▶ **Directions for this task**: Look through the data below for the line with "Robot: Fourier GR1", and transcribe it exactly together with each line after it up to and including the line with "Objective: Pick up". Give nothing else.

▶ **Source data**:
_ _ _ _ _

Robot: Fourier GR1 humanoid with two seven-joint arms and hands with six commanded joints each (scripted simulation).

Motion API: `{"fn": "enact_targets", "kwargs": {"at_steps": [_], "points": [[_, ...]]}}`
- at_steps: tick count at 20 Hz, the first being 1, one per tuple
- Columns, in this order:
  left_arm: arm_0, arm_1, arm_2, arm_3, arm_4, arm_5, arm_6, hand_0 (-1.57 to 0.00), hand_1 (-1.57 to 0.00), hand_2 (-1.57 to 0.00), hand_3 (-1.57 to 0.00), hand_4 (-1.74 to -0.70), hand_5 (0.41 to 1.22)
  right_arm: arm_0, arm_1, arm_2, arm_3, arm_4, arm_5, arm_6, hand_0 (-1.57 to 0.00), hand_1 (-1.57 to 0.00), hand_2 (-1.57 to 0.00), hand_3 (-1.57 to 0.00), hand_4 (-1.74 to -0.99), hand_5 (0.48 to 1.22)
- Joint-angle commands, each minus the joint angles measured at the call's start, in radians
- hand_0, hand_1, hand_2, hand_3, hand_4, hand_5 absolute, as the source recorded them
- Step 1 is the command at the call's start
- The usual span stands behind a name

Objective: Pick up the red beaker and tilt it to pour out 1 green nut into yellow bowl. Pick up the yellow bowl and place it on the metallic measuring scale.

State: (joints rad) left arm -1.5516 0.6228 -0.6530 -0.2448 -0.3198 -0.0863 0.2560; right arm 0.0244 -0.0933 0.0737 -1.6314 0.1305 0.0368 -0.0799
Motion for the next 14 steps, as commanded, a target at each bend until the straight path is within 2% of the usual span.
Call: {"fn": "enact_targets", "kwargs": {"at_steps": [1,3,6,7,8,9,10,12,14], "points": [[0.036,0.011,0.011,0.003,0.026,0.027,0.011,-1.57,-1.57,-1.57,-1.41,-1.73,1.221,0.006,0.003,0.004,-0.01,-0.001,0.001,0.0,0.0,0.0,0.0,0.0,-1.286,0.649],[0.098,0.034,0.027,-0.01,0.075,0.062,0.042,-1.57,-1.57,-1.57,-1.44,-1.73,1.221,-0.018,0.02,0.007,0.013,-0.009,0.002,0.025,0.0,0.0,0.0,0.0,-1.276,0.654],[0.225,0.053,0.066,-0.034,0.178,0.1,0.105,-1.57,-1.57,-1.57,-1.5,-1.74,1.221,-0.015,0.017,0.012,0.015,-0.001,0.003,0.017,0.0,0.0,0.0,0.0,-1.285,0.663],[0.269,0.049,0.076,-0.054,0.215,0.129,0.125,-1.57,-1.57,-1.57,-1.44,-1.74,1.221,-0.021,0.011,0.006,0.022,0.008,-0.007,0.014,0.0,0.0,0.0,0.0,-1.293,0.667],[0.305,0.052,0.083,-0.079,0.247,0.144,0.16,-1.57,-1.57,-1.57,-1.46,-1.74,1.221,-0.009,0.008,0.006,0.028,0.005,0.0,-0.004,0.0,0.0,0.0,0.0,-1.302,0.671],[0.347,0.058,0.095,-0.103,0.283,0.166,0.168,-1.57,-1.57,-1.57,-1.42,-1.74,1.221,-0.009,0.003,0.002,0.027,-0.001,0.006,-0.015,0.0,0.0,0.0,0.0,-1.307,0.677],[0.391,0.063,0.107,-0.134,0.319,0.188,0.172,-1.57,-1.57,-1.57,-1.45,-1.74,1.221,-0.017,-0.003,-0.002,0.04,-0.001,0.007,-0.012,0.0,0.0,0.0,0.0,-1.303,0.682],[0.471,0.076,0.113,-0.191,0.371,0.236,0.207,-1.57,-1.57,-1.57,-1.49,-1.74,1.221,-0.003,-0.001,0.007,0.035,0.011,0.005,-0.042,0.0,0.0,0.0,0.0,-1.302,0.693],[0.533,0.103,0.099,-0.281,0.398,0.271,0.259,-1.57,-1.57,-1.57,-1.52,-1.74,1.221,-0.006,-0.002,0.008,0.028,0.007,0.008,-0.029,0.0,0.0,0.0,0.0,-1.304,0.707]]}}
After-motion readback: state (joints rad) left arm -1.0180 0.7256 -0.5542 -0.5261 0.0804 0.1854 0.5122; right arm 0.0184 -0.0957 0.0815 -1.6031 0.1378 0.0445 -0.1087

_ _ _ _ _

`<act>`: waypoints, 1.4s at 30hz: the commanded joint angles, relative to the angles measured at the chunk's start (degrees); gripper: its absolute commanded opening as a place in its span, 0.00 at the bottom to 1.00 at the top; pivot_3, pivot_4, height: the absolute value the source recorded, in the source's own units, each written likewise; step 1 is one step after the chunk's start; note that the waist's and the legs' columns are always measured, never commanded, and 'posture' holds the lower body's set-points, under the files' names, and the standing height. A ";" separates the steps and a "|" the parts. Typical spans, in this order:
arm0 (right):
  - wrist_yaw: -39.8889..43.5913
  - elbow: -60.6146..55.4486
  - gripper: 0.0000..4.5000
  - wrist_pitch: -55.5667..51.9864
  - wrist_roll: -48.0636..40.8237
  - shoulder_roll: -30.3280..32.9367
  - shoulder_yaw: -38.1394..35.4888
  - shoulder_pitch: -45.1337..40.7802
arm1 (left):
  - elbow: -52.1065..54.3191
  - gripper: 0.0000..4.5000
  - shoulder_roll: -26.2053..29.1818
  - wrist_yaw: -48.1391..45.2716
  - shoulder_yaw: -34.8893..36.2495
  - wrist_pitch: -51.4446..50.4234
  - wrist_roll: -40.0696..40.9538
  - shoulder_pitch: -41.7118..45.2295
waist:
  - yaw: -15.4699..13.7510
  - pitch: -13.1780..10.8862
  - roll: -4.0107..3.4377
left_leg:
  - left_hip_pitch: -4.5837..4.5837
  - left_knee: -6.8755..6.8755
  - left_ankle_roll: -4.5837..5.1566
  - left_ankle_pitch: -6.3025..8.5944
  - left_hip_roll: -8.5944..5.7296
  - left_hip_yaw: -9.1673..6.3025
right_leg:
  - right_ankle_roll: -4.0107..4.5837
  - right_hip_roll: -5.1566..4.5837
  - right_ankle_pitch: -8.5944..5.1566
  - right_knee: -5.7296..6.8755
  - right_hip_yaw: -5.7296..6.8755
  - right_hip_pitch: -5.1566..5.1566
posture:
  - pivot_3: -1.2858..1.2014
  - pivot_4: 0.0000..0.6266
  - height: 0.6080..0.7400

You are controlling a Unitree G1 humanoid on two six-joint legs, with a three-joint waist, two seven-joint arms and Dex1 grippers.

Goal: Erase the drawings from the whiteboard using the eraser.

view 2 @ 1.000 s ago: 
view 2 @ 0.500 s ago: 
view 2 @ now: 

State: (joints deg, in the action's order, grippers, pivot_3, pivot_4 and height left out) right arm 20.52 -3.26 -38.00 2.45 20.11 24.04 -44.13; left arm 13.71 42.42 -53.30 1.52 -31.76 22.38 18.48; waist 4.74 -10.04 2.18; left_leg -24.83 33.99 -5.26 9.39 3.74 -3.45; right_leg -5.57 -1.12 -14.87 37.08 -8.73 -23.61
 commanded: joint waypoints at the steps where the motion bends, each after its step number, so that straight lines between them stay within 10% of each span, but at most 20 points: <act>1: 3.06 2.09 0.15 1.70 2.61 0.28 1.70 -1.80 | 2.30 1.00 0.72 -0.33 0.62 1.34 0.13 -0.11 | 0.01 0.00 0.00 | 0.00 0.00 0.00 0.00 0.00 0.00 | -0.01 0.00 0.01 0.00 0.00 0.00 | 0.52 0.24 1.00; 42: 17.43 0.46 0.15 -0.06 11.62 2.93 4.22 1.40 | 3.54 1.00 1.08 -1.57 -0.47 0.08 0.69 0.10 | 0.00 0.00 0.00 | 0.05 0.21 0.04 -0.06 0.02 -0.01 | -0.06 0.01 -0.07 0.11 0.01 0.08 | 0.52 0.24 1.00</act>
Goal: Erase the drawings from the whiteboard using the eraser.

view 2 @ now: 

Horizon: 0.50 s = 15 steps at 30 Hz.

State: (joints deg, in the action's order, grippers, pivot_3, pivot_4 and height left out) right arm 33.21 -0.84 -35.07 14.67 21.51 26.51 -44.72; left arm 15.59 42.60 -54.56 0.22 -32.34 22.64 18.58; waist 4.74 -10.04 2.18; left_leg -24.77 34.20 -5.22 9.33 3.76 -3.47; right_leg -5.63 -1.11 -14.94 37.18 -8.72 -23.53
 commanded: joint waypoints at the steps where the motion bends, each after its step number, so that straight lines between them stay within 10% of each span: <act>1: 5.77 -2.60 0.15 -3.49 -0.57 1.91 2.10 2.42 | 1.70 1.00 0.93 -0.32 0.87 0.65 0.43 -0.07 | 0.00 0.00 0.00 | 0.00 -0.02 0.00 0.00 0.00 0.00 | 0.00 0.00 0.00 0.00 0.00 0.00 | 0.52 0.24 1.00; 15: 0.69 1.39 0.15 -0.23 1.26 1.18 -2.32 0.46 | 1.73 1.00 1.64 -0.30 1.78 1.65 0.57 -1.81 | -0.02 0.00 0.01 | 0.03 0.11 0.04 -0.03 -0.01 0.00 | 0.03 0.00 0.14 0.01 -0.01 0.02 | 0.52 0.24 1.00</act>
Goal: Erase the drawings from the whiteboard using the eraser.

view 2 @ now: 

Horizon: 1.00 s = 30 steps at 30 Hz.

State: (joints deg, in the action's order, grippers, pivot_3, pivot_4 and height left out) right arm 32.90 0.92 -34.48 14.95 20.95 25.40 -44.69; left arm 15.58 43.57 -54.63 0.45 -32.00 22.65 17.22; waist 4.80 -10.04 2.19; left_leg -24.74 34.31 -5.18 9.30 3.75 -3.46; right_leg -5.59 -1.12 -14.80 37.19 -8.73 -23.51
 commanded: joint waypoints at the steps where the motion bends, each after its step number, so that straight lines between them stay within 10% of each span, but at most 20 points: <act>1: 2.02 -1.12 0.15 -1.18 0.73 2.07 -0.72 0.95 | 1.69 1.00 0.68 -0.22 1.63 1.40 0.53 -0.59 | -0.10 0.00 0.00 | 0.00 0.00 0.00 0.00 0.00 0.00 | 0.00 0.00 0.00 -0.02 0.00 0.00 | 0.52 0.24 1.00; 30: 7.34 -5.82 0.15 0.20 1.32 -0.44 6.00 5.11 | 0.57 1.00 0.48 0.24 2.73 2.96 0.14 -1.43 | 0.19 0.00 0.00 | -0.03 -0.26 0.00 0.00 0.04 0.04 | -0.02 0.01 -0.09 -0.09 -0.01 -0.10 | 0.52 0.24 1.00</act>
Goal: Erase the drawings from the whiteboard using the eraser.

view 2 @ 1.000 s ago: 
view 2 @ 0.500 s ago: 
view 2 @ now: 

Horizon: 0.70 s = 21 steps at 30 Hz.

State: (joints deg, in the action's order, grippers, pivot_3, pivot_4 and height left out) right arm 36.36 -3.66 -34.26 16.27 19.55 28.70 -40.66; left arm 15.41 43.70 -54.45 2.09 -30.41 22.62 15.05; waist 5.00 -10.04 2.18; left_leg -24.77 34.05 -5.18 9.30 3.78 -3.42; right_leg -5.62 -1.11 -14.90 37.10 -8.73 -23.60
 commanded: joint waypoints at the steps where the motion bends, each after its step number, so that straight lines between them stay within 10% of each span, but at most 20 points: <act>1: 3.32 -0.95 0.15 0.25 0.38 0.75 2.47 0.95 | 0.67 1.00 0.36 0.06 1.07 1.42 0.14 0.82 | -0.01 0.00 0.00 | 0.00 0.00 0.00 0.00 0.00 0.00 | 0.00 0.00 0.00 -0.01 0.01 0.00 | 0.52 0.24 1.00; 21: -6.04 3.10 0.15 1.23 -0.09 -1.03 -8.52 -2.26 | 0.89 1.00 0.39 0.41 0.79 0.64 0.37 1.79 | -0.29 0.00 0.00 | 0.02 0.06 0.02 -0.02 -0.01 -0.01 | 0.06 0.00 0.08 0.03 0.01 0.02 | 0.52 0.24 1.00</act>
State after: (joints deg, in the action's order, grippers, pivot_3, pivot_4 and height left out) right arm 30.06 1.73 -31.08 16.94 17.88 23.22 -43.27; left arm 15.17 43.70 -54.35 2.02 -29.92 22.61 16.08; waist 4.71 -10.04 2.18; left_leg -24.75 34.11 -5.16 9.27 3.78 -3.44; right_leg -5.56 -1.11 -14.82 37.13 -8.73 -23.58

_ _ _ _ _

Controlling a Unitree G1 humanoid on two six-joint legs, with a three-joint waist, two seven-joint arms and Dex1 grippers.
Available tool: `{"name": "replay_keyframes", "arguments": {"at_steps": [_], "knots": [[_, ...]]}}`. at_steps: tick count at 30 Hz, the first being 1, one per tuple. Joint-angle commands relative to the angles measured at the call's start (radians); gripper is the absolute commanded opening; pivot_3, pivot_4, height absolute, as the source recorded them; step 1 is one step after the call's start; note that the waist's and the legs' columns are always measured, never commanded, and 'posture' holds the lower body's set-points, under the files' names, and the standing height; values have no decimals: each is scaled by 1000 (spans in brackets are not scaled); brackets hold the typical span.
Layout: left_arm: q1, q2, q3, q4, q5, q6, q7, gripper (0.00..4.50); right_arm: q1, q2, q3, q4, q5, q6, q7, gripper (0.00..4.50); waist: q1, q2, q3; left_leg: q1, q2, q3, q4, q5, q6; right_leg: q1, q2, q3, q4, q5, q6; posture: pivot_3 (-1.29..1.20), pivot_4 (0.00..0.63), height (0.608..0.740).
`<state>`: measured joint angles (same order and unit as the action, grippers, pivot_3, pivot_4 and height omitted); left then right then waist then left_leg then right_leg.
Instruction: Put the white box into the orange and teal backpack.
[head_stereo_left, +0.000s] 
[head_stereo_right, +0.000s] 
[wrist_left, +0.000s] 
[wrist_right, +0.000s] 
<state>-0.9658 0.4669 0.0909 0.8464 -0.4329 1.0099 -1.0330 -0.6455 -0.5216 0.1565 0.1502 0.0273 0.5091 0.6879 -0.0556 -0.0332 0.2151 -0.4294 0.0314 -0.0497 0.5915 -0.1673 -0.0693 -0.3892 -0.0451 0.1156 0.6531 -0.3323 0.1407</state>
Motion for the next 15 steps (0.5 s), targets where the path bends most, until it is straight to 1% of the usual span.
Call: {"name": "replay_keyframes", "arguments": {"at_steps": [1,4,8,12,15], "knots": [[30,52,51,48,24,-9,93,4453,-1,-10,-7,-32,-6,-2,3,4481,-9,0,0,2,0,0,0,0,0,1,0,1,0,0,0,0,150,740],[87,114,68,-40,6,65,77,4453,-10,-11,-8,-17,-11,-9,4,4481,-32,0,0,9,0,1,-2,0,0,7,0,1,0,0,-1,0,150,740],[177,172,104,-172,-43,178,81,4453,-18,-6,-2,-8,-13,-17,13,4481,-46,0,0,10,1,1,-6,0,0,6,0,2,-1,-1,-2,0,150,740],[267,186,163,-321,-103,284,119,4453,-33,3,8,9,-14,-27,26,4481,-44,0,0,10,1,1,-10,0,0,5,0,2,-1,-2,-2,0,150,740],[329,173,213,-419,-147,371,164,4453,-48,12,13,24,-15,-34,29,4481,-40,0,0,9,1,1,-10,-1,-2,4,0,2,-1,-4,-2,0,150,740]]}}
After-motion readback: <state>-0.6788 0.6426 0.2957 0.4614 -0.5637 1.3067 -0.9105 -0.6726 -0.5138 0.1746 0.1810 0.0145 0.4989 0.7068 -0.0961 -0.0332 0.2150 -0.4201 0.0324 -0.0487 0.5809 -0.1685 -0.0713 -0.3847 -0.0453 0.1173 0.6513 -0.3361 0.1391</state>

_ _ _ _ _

▶ **Reply to the task**:
Robot: Fourier GR1 humanoid with two seven-joint arms and hands with six commanded joints each (scripted simulation).

Motion API: `{"fn": "enact_targets", "kwargs": {"at_steps": [_], "points": [[_, ...]]}}`
- at_steps: tick count at 20 Hz, the first being 1, one per tuple
- Columns, in this order:
  left_arm: arm_0, arm_1, arm_2, arm_3, arm_4, arm_5, arm_6, hand_0 (-1.57 to 0.00), hand_1 (-1.57 to 0.00), hand_2 (-1.57 to 0.00), hand_3 (-1.57 to 0.00), hand_4 (-1.74 to -0.70), hand_5 (0.41 to 1.22)
  right_arm: arm_0, arm_1, arm_2, arm_3, arm_4, arm_5, arm_6, hand_0 (-1.57 to 0.00), hand_1 (-1.57 to 0.00), hand_2 (-1.57 to 0.00), hand_3 (-1.57 to 0.00), hand_4 (-1.74 to -0.99), hand_5 (0.48 to 1.22)
- Joint-angle commands, each minus the joint angles measured at the call's start, in radians
- hand_0, hand_1, hand_2, hand_3, hand_4, hand_5 absolute, as the source recorded them
- Step 1 is the command at the call's start
- The usual span stands behind a name

Objective: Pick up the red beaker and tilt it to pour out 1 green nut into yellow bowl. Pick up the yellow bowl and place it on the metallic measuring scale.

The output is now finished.